New York University professor and management consultant Ron Esposito owns an apartment in a 600-unit co-op on the Upper West Side. Of the boom in the co-op housing market he says, "What started as a community became a business enterprise. In addition, our natural tendency in New York is to be pretty private at home. Not that people don’t want to make connections–It’s just a way to insulate ourselves from so much stimulus." Esposito’s building, however, was not content to lose the social warmth it had always enjoyed as a rental property. "There’s a real sense of neighbors here," says Esposito. "The building is like a small town. We even have our own voting district."
It Takes A Village
Esposito attributes the strong community feeling to a variety of social activities that were started by interested shareholders. His wife was a young mother when she pulled together other mothers to form a parent’s playgroup. The building now sports both a playroom and an adult gym. They have an internal television station, a monthly reading group and an active senior citizens club. All of these things were a response to resident appetite.
"Inherent to a condo or co-op is the sense of partnership," says Markowitz. "It’s up to the shareholders to decide how much they want to participate. People have to start asking themselves what they want: Do they want to be involved with their home and their neighbors, or do they just want to write a check every month?"

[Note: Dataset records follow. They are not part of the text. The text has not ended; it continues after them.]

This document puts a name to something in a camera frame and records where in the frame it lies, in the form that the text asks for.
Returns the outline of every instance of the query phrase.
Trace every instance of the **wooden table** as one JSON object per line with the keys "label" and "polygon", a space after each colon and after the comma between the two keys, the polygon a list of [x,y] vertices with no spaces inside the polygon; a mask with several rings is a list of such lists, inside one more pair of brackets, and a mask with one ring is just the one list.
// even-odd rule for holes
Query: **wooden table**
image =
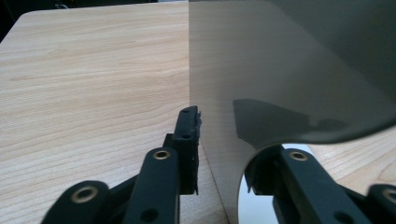
{"label": "wooden table", "polygon": [[[22,16],[0,45],[0,222],[38,223],[77,182],[136,175],[189,105],[188,39],[187,3]],[[364,192],[396,184],[395,135],[311,148]],[[181,197],[181,222],[227,223],[202,150],[200,160],[200,195]]]}

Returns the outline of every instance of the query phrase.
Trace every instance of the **translucent gray plastic sheet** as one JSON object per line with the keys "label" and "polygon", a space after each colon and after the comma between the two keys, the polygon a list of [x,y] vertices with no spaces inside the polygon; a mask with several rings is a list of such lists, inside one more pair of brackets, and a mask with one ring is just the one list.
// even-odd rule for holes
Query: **translucent gray plastic sheet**
{"label": "translucent gray plastic sheet", "polygon": [[242,173],[260,150],[395,124],[394,1],[189,5],[191,104],[232,223]]}

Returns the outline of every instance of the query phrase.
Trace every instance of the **light wood tabletop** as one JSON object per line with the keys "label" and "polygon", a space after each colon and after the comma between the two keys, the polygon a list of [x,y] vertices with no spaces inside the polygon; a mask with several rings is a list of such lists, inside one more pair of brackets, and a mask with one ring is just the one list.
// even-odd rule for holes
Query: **light wood tabletop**
{"label": "light wood tabletop", "polygon": [[[189,102],[188,3],[37,11],[0,45],[0,222],[39,223],[67,188],[138,174]],[[341,184],[396,184],[396,129],[311,146]],[[205,153],[181,223],[227,223]]]}

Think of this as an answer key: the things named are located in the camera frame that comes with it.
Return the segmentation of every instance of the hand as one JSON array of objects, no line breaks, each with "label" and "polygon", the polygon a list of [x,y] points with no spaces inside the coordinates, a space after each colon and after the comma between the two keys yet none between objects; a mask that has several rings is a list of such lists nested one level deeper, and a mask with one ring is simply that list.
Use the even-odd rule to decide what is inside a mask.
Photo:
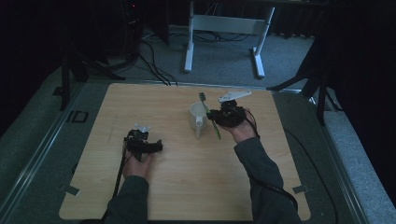
[{"label": "hand", "polygon": [[[250,120],[251,123],[255,124],[254,122],[254,118],[251,116],[251,114],[249,112],[245,112],[247,115],[247,119]],[[220,126],[222,129],[224,129],[225,131],[229,132],[232,136],[233,136],[233,140],[235,141],[236,144],[247,140],[251,137],[256,137],[256,133],[253,130],[253,127],[251,127],[251,125],[244,120],[241,124],[239,124],[236,127],[233,128],[228,128],[228,127],[223,127]]]},{"label": "hand", "polygon": [[124,178],[130,176],[130,175],[138,175],[146,179],[148,172],[149,172],[149,166],[151,164],[152,158],[154,157],[154,154],[148,154],[146,159],[144,161],[138,161],[130,151],[125,150],[125,158],[130,158],[125,164],[122,169],[122,175]]}]

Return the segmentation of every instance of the mug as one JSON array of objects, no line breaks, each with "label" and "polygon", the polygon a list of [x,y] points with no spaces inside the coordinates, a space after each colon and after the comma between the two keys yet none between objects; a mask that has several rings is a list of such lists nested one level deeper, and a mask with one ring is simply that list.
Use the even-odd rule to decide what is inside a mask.
[{"label": "mug", "polygon": [[201,137],[201,130],[206,127],[207,116],[202,102],[194,103],[190,106],[190,126],[195,130],[195,137]]}]

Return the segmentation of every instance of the dark long sleeve shirt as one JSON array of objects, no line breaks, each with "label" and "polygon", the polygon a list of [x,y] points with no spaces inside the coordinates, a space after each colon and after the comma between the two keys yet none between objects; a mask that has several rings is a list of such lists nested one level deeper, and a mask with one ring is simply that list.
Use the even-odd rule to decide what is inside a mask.
[{"label": "dark long sleeve shirt", "polygon": [[[235,153],[247,174],[280,189],[283,179],[277,165],[268,157],[259,138],[249,138],[235,146]],[[250,181],[254,223],[301,223],[290,200],[277,192]],[[148,221],[149,183],[139,176],[125,179],[120,193],[108,203],[108,223],[140,224]]]}]

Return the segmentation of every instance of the toothbrush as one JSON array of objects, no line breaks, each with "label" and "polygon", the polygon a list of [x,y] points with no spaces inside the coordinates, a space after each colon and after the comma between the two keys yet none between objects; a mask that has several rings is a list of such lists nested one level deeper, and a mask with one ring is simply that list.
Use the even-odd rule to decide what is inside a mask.
[{"label": "toothbrush", "polygon": [[[206,110],[206,113],[210,113],[209,108],[204,103],[204,101],[206,100],[206,96],[205,96],[205,94],[203,92],[199,93],[199,99],[201,100],[202,105],[204,106],[204,109]],[[214,120],[212,120],[212,124],[213,124],[213,127],[215,128],[216,135],[218,136],[218,139],[220,140],[221,136],[220,136],[220,132],[219,132],[218,126],[216,125]]]}]

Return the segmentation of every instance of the light wood surface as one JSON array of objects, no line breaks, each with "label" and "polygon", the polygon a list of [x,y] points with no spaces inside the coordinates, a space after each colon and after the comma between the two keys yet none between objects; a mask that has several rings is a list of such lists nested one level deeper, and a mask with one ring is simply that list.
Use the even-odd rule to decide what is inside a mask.
[{"label": "light wood surface", "polygon": [[[221,140],[208,123],[200,139],[189,124],[189,108],[203,91],[206,103],[219,109],[218,99],[232,88],[169,87],[112,84],[99,110],[60,210],[64,219],[100,218],[111,199],[120,167],[123,137],[137,122],[150,126],[148,141],[163,140],[163,152],[153,160],[148,182],[150,220],[251,220],[249,183],[237,159],[231,135],[220,129]],[[250,108],[262,144],[279,166],[285,190],[299,204],[302,220],[310,217],[272,93],[254,91],[237,103]]]}]

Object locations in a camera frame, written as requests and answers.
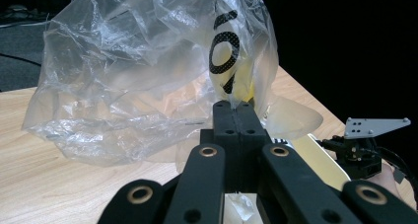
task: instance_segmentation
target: screw hole
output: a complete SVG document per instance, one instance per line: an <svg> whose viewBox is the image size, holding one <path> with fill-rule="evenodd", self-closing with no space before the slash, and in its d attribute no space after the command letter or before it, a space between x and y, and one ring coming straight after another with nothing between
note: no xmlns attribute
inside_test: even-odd
<svg viewBox="0 0 418 224"><path fill-rule="evenodd" d="M184 213L184 220L187 223L196 223L200 221L201 214L200 211L197 209L191 209Z"/></svg>
<svg viewBox="0 0 418 224"><path fill-rule="evenodd" d="M270 149L270 152L278 157L286 157L287 155L289 155L289 151L282 147L272 147Z"/></svg>
<svg viewBox="0 0 418 224"><path fill-rule="evenodd" d="M369 203L376 205L384 205L387 203L386 196L384 196L383 193L373 187L357 186L356 192L361 198L368 201Z"/></svg>
<svg viewBox="0 0 418 224"><path fill-rule="evenodd" d="M153 190L150 187L139 186L131 189L127 195L132 204L141 204L148 201L153 196Z"/></svg>
<svg viewBox="0 0 418 224"><path fill-rule="evenodd" d="M340 223L341 222L340 215L338 215L338 213L336 213L335 211L326 209L326 210L322 211L321 215L322 215L322 218L329 223Z"/></svg>
<svg viewBox="0 0 418 224"><path fill-rule="evenodd" d="M216 150L213 147L204 147L204 148L200 149L199 153L203 157L213 157L218 153L218 150Z"/></svg>

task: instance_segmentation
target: black metal bracket
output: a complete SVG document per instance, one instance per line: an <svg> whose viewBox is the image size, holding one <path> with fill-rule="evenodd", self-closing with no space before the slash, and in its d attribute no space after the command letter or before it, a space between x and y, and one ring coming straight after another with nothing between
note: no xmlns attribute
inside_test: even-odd
<svg viewBox="0 0 418 224"><path fill-rule="evenodd" d="M344 136L332 136L318 143L334 151L337 164L351 179L367 179L382 171L382 152L375 137L411 122L403 119L351 118L346 121Z"/></svg>
<svg viewBox="0 0 418 224"><path fill-rule="evenodd" d="M389 191L351 181L325 184L285 141L273 142L252 106L213 106L183 172L165 185L138 180L122 187L99 223L223 223L225 193L257 194L263 223L418 223Z"/></svg>

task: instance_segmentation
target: black cable
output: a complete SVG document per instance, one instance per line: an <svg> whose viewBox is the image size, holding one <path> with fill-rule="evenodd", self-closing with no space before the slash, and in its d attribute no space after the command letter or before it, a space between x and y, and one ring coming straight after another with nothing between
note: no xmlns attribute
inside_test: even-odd
<svg viewBox="0 0 418 224"><path fill-rule="evenodd" d="M369 149L361 149L362 151L369 152L371 154L374 154L376 156L381 157L385 161L387 161L389 164L394 166L395 168L399 169L400 172L402 172L405 175L405 178L410 182L412 186L412 190L414 192L414 199L416 202L415 210L418 211L418 180L417 177L411 172L408 165L405 163L405 161L396 153L390 151L387 148L384 147L377 147L379 152L372 151Z"/></svg>
<svg viewBox="0 0 418 224"><path fill-rule="evenodd" d="M40 13L37 10L13 10L7 9L0 13L0 29L11 28L15 26L33 26L48 24L48 18L54 16L49 13Z"/></svg>
<svg viewBox="0 0 418 224"><path fill-rule="evenodd" d="M18 56L13 56L13 55L4 54L4 53L0 53L0 56L7 57L7 58L13 58L13 59L22 60L22 61L25 61L25 62L34 64L34 65L39 66L39 67L41 66L41 64L39 64L39 63L36 63L34 61L31 61L31 60L28 60L28 59L25 59L25 58L21 58L21 57L18 57Z"/></svg>

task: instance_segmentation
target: silver metal bracket
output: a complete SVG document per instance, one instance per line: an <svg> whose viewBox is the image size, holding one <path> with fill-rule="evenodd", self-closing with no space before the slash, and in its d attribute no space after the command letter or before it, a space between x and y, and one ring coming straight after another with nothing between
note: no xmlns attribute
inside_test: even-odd
<svg viewBox="0 0 418 224"><path fill-rule="evenodd" d="M411 124L406 118L351 118L345 123L345 139L371 138Z"/></svg>

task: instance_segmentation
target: crumpled plastic
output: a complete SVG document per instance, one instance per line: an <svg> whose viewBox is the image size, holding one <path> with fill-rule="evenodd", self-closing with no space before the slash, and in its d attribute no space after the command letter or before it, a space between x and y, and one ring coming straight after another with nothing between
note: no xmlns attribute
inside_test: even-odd
<svg viewBox="0 0 418 224"><path fill-rule="evenodd" d="M74 0L44 43L23 129L69 159L181 166L214 103L274 111L277 43L262 0ZM286 135L286 121L270 123ZM174 154L153 157L166 149Z"/></svg>
<svg viewBox="0 0 418 224"><path fill-rule="evenodd" d="M252 200L248 197L249 194L243 193L227 193L225 194L226 205L232 205L240 219L244 222L253 216L256 212L256 206L252 204Z"/></svg>

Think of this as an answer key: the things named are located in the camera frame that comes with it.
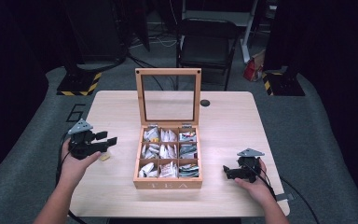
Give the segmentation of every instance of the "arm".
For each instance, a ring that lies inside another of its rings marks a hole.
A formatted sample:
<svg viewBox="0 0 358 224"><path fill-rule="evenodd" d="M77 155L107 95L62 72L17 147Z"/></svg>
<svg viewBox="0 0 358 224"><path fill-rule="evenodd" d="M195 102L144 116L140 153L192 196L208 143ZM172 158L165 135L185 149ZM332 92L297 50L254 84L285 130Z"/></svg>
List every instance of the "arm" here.
<svg viewBox="0 0 358 224"><path fill-rule="evenodd" d="M52 192L42 211L37 216L34 223L65 223L71 203L72 194L80 182L86 169L101 155L97 151L84 160L72 157L69 152L69 139L62 146L62 173L56 189Z"/></svg>
<svg viewBox="0 0 358 224"><path fill-rule="evenodd" d="M260 165L261 169L266 172L266 164L260 160ZM261 172L260 175L266 178L265 173ZM235 178L235 182L242 188L248 190L251 197L261 205L266 217L266 223L289 223L289 220L272 197L266 184L260 178L257 178L254 183L249 183L239 178Z"/></svg>

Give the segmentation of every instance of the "table top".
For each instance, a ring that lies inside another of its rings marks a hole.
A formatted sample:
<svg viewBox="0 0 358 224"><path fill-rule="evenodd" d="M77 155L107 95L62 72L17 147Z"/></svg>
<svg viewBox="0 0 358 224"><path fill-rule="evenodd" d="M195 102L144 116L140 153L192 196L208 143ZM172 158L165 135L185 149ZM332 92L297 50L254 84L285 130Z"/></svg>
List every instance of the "table top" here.
<svg viewBox="0 0 358 224"><path fill-rule="evenodd" d="M79 217L262 217L261 207L245 189L227 179L223 165L238 168L237 153L252 148L265 153L275 194L282 183L269 148L255 99L246 91L202 91L200 99L201 189L136 189L132 178L141 120L137 91L99 91L87 122L95 133L108 131L117 144L111 158L94 162L77 186L71 211ZM287 201L278 202L288 215Z"/></svg>

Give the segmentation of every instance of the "stand base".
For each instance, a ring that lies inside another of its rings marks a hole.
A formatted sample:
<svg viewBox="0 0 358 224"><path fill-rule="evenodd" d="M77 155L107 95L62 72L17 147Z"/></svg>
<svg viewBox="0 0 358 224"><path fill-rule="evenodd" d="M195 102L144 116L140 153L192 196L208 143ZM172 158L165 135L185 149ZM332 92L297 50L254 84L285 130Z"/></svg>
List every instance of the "stand base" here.
<svg viewBox="0 0 358 224"><path fill-rule="evenodd" d="M76 78L66 74L57 88L57 95L91 95L100 77L100 72L81 72Z"/></svg>
<svg viewBox="0 0 358 224"><path fill-rule="evenodd" d="M290 85L284 84L282 73L264 73L263 81L268 95L305 96L297 79Z"/></svg>

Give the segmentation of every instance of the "open wooden tea box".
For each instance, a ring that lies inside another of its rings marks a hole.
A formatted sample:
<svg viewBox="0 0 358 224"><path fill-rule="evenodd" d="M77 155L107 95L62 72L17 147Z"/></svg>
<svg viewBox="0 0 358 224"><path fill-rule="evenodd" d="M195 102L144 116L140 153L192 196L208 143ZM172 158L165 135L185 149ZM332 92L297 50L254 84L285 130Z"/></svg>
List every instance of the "open wooden tea box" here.
<svg viewBox="0 0 358 224"><path fill-rule="evenodd" d="M142 123L137 158L134 158L135 187L200 189L201 70L138 68L135 75ZM178 80L185 83L180 91L174 87ZM161 83L171 84L171 89L166 90L170 85Z"/></svg>

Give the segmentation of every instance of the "box lid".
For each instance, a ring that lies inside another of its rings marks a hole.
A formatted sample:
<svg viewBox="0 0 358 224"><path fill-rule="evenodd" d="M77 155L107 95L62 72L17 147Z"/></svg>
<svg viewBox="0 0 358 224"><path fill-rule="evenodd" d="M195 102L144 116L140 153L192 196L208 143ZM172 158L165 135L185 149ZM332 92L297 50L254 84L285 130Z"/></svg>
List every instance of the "box lid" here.
<svg viewBox="0 0 358 224"><path fill-rule="evenodd" d="M200 68L137 68L135 75L142 125L199 124Z"/></svg>

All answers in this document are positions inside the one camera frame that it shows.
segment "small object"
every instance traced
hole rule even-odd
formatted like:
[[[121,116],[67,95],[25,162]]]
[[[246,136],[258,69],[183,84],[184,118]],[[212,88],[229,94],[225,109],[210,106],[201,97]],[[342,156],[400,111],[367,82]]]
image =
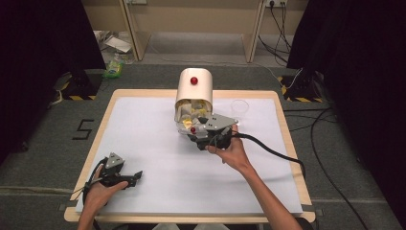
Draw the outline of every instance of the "small object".
[[[107,38],[107,40],[104,42],[104,44],[111,46],[113,48],[116,48],[125,53],[127,53],[131,49],[130,43],[120,40],[114,36],[110,36],[109,38]]]
[[[116,79],[122,75],[123,63],[117,60],[110,60],[107,69],[103,73],[103,77]]]

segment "table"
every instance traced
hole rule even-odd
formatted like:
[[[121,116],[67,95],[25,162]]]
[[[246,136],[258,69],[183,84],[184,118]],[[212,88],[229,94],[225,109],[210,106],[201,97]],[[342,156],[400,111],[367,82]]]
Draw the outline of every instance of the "table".
[[[95,153],[98,149],[98,146],[101,142],[102,135],[104,130],[106,129],[107,122],[109,120],[109,116],[112,112],[115,102],[121,97],[165,97],[165,98],[175,98],[176,90],[143,90],[143,89],[121,89],[115,91],[112,96],[112,99],[106,109],[104,117],[101,121],[101,126],[99,131],[95,137],[94,143],[92,148],[89,151],[88,157],[85,161],[83,166],[82,172],[79,176],[79,180],[75,190],[80,189],[85,181],[87,180],[87,176],[90,173],[91,165],[95,158]],[[277,115],[278,120],[281,126],[282,131],[282,138],[286,147],[286,151],[289,156],[297,158],[292,139],[290,137],[286,120],[284,119],[282,113],[281,103],[279,101],[279,97],[277,93],[273,91],[228,91],[228,90],[215,90],[214,91],[214,98],[246,98],[246,99],[273,99],[275,102],[275,106],[277,108]],[[305,180],[302,176],[301,169],[299,165],[291,163],[292,174],[294,176],[294,180],[296,186],[298,188],[299,198],[303,205],[311,206],[311,200],[307,191],[307,187],[305,185]],[[314,221],[315,213],[304,211],[303,213],[299,214],[298,217],[304,218],[309,222]],[[68,221],[78,221],[79,214],[76,213],[75,207],[69,207],[65,211],[65,219]],[[162,216],[146,216],[146,215],[100,215],[97,216],[98,221],[107,221],[107,222],[174,222],[174,223],[262,223],[267,222],[267,219],[264,215],[259,216],[198,216],[198,217],[183,217],[182,215],[162,215]]]

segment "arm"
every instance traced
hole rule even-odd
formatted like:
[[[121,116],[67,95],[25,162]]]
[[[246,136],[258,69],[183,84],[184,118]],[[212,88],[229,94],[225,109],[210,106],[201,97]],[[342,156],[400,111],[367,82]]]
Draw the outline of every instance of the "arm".
[[[236,125],[233,125],[233,131],[238,131]],[[268,218],[272,229],[302,229],[289,211],[260,179],[245,153],[241,139],[232,138],[231,145],[227,149],[216,149],[213,146],[208,146],[206,150],[217,154],[221,157],[223,164],[227,163],[244,176],[254,192],[263,213]]]
[[[102,166],[98,168],[94,178],[99,177]],[[107,201],[119,190],[125,188],[128,182],[123,181],[112,187],[104,187],[100,182],[92,185],[87,194],[86,201],[83,205],[78,224],[78,230],[92,229],[93,219],[98,211],[107,203]]]

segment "red knob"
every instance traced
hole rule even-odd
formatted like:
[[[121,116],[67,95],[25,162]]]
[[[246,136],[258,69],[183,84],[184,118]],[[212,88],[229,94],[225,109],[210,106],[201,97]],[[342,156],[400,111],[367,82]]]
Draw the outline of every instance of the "red knob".
[[[199,80],[197,79],[197,77],[192,77],[191,78],[191,84],[193,84],[193,85],[197,84],[198,81]]]

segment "hazard tape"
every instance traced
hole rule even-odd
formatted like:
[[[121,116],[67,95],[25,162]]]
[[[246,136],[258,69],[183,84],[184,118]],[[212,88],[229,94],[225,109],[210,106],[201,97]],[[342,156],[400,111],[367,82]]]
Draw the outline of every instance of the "hazard tape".
[[[63,99],[72,101],[96,100],[96,96],[64,95]]]
[[[300,103],[321,103],[322,99],[318,96],[317,88],[305,92],[305,95],[298,95],[294,89],[286,88],[282,83],[283,77],[278,77],[281,84],[281,91],[285,100]]]

The slow road to warmth and inclusivity in a large residential building is best begun with a single step. A building might start with something familiar and add to it; adding food and beverages to the annual meeting, for example. Something as simple as homemade brownies and fresh coffee can turn a bare conference room into a place for people to mingle, talk, and work together to make the most of their home.
Shareholders might also organize lectures on topics of particular interest to residents, like lifesaving techniques, or financial planning tips at tax time. A good place to start, suggests Buchholz, is to look at the composition of your building. What are the needs of the individuals? "People with children are often more interested in community," she says.
"Try to develop an activity," suggests Esposito. " It doesn’t matter what, just try something. But it’s for the people in the building to initiate, not the board. In our case, the board worked out the legal issues and provided space and funding."
Esposito adds. "I think our building is not typical. It’s what should be. Building communal activities makes a more enjoyable place to live–it’s a healthier environment for kids. A true co-op can provide the community and familial support that many of us have been missing."
Creating community in your own building isn’t something that can be done overnight, but it can be done. Shareholders and owners hungry for the comfort of knowing and trusting their neighbors have only to step outside their comfort zone and make the first move. One friend of mine bakes cookies whenever she moves into a new building and takes them to the neighbors above, below, and on either side of her apartment. You could find something you’re interested in and post flyers in the laundry room to gather like-minded neighbors. Or, you could just shrug off your classic New York reserve and say hello. As for me, I live in a commune outside the city. We’ve been discussing the foyer furniture for at least as long as any co-op board. My kids just ran across the hall to "Aunt Deborah’s" room to watch a movie so I could write this article in peace. Mah jong, anyone?
Ms. Mulhare is a freelance writer living in Forest Hills, New York.